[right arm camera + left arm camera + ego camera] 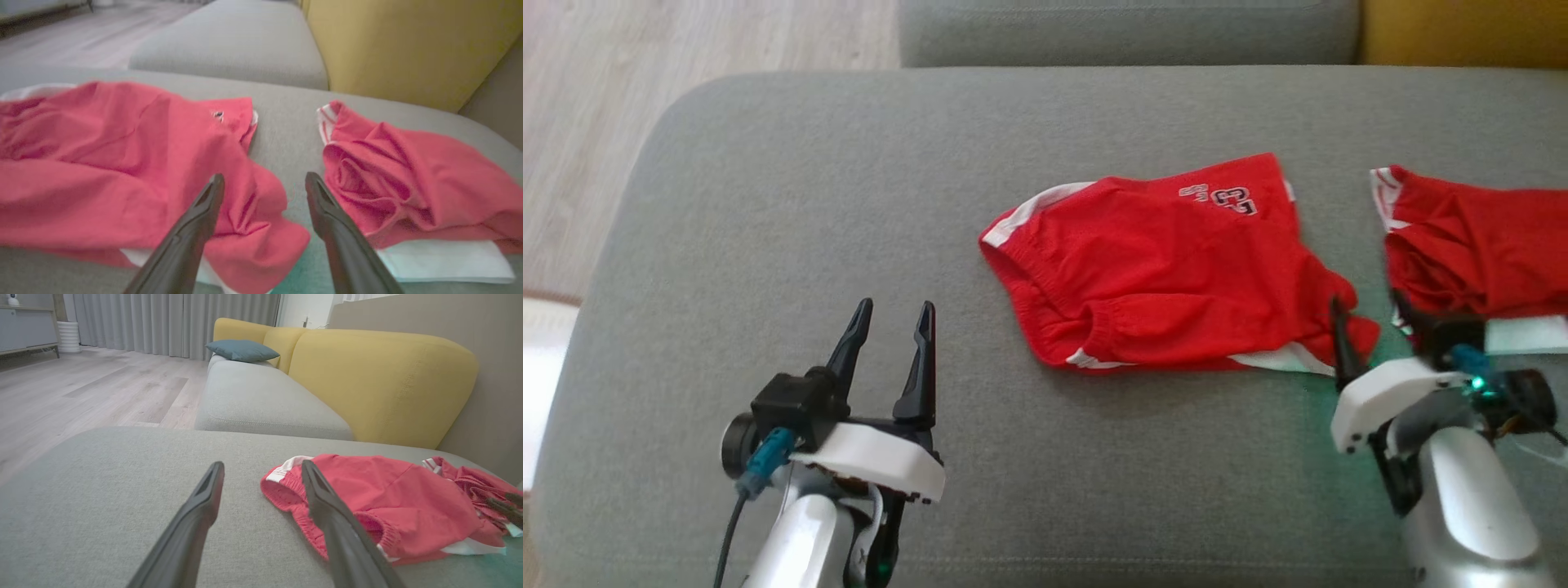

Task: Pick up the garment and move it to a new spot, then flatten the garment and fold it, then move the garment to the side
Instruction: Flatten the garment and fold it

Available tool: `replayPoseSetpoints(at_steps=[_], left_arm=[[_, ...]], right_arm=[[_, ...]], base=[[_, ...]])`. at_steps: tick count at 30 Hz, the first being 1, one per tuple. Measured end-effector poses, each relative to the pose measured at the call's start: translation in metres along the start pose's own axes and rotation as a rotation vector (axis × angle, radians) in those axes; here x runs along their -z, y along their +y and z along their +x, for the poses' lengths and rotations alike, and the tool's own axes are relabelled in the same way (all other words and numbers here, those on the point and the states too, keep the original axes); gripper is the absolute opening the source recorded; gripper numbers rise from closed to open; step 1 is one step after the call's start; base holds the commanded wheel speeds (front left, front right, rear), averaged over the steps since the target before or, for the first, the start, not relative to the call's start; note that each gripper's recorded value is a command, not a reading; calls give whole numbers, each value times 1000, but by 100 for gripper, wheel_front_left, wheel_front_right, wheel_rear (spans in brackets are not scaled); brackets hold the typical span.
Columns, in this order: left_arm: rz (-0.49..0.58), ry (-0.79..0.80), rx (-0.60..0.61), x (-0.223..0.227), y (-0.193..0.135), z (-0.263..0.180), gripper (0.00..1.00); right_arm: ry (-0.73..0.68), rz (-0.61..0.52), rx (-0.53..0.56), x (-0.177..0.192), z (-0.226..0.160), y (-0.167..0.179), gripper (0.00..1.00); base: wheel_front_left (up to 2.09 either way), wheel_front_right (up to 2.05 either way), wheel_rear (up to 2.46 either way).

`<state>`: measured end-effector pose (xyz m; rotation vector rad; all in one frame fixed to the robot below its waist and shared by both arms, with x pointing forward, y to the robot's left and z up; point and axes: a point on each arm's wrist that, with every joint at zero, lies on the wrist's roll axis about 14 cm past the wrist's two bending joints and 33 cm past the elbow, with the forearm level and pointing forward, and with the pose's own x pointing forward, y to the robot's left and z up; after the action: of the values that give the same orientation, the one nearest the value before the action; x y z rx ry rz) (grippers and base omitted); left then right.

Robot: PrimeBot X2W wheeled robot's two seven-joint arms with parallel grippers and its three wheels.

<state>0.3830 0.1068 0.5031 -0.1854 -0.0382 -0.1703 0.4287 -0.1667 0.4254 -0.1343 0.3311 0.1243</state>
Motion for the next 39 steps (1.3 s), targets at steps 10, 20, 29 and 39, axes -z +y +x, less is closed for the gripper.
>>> replayPoseSetpoints(at_steps=[10, 20, 29, 39], left_arm=[[-27, -30, 84, -9, -30, 2, 100], [-58, -12, 151, -3, -53, 11, 100], [-63, 14, 175, 6, -61, 15, 100], [-4, 202, 256, 66, -75, 10, 100]], right_arm=[[-282, 149, 137, -57, -48, -46, 100], [-274, 241, 154, -36, -80, -47, 100], [-279, 246, 167, -37, -83, -52, 100], [-289, 251, 183, -41, -77, -59, 100]], base=[[0, 0, 0], [0, 0, 0], [0, 0, 0], [0, 0, 0]])
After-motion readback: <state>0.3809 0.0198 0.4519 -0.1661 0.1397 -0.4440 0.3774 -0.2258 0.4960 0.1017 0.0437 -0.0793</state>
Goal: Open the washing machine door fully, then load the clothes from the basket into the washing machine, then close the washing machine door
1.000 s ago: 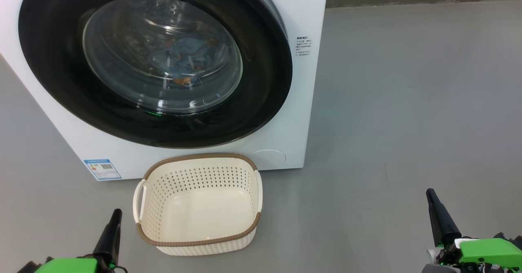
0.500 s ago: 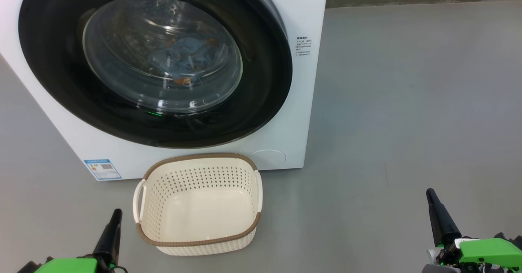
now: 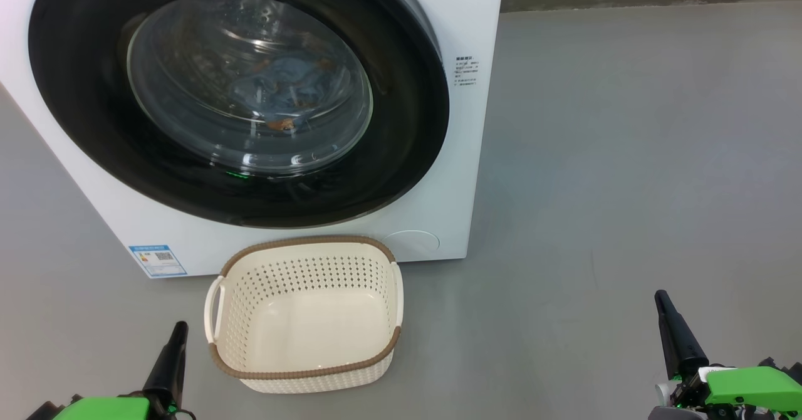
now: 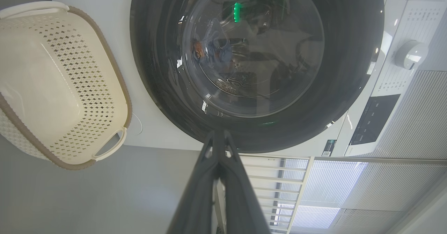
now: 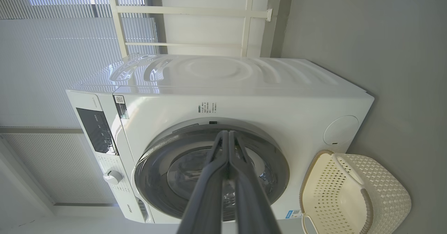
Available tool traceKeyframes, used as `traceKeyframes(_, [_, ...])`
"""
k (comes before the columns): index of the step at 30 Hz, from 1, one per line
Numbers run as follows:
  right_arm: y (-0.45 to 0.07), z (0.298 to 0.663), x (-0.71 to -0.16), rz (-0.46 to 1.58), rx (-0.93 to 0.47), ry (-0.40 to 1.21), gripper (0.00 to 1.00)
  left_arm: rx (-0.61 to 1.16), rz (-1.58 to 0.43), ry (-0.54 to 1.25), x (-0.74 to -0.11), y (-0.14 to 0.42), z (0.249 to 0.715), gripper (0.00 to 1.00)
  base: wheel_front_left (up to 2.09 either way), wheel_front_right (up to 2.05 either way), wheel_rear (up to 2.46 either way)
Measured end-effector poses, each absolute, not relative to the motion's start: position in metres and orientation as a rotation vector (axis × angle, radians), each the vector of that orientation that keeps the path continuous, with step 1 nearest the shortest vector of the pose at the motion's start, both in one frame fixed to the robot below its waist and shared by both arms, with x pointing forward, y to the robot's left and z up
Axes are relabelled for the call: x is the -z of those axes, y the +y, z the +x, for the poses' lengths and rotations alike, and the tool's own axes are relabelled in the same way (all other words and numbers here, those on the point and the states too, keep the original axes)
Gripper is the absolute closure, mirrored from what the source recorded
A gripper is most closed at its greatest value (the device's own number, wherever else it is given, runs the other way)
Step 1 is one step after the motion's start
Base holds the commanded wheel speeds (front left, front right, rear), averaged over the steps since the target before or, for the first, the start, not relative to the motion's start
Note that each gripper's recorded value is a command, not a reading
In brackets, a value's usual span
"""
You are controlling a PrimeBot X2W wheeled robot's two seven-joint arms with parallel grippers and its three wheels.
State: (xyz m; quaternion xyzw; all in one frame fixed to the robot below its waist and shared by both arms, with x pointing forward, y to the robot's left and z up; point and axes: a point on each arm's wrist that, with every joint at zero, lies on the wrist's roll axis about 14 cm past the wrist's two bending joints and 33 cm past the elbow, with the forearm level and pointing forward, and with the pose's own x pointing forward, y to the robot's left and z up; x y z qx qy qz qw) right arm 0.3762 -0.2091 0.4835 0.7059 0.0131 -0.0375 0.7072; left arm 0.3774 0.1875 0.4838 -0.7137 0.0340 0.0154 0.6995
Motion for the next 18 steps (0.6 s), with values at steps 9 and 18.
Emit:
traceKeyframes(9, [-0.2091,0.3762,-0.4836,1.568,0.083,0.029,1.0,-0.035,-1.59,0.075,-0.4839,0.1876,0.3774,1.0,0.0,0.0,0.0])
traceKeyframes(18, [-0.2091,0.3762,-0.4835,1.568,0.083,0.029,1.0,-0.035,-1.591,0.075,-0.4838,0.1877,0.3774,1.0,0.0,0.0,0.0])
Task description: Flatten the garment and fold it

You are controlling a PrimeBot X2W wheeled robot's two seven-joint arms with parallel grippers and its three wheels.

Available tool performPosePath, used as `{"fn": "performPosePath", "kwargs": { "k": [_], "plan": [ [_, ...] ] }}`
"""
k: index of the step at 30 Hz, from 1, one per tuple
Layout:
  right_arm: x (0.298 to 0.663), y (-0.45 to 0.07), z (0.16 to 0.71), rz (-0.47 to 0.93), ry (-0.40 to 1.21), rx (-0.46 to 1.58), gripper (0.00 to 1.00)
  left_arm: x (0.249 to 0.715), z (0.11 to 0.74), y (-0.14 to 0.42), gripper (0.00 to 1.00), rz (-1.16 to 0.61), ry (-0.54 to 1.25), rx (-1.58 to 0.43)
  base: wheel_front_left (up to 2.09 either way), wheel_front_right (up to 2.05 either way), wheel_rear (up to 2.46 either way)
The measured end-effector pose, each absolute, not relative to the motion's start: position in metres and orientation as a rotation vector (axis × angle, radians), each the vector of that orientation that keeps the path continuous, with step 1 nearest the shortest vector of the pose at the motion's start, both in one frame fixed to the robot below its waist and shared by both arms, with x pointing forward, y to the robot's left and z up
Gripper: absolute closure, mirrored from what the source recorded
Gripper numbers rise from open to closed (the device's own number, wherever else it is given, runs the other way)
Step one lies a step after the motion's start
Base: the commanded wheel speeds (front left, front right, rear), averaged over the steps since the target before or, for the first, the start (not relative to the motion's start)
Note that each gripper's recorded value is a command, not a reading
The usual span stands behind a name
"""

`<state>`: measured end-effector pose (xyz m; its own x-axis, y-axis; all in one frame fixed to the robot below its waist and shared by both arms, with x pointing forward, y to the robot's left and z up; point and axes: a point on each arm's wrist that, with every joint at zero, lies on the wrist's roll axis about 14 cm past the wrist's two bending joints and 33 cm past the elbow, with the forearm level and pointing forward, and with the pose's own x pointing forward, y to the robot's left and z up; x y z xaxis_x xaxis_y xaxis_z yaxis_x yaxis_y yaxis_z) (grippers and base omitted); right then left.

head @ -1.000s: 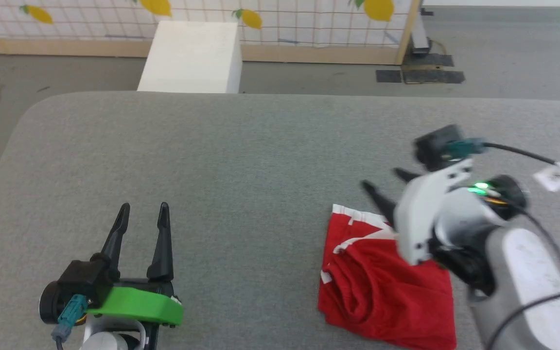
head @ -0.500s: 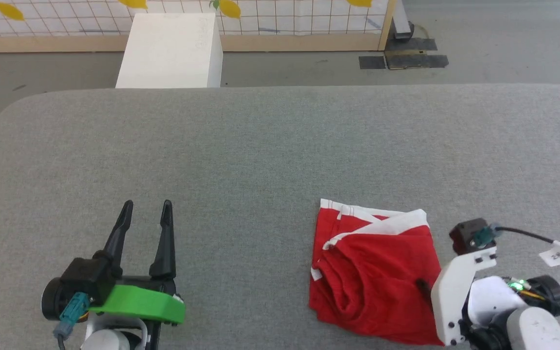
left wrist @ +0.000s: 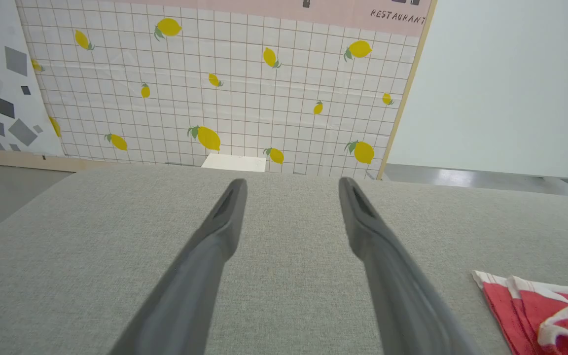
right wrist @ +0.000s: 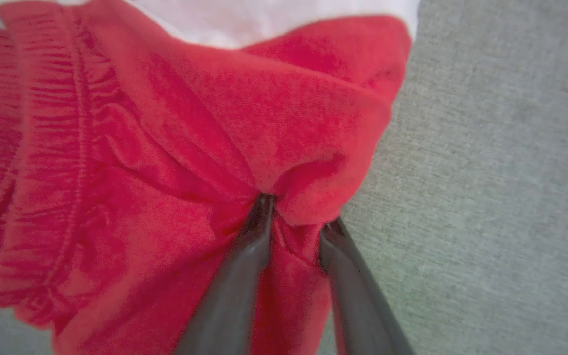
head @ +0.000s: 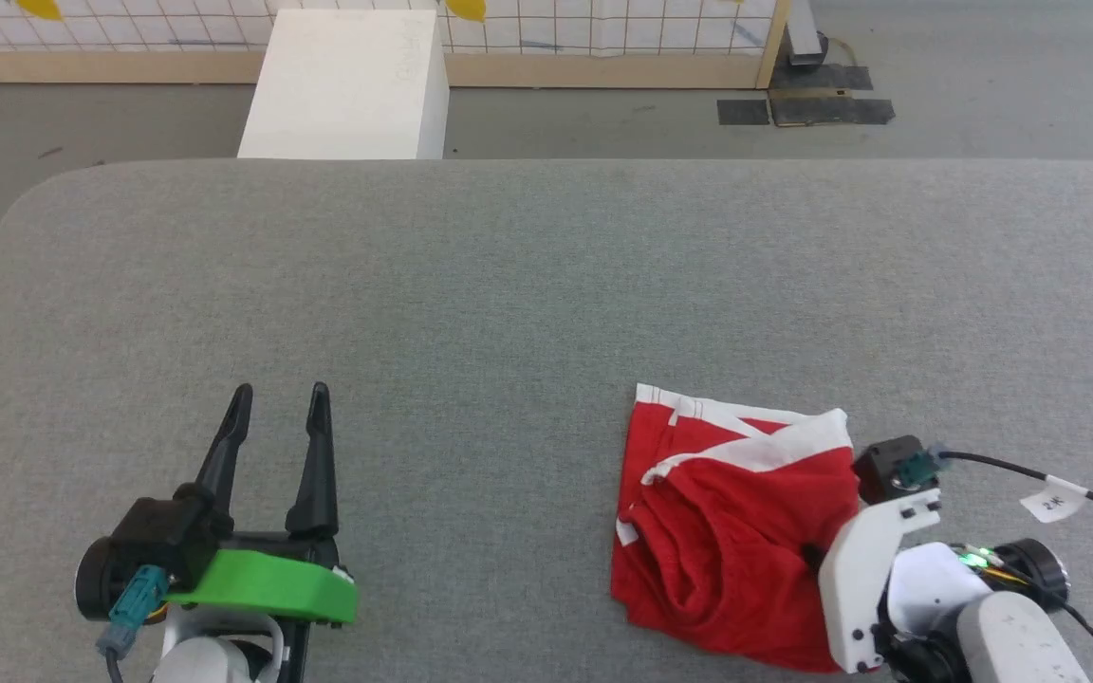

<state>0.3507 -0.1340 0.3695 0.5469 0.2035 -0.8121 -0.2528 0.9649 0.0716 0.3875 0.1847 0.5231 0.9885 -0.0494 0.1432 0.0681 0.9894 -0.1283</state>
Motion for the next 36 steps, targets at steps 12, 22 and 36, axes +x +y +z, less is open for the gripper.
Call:
{"fn": "performPosePath", "kwargs": {
  "k": [12,22,36],
  "plan": [
    [0.360,-0.181,0.394,0.263,0.939,-0.176,1.00,0.411,0.521,0.146,0.00,-0.167,-0.142,-0.159,0.00,0.00,0.00],
    [0.371,-0.294,0.431,0.037,0.923,-0.294,1.00,0.458,0.517,0.079,0.00,-0.375,-0.162,-0.145,0.00,0.00,0.00],
    [0.371,-0.441,0.421,-0.302,1.025,-0.438,1.00,0.514,0.471,0.059,0.00,-0.452,-0.096,-0.122,0.00,0.00,0.00]
  ]
}}
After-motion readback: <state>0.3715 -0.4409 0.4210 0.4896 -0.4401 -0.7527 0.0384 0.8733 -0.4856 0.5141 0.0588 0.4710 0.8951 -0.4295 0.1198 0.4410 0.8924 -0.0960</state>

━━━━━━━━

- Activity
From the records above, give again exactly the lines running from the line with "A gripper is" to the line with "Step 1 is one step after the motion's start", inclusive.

- Result below
A gripper is most closed at its greatest value (the device's own number, wherever else it is given, runs the other way)
Step 1 is one step after the motion's start

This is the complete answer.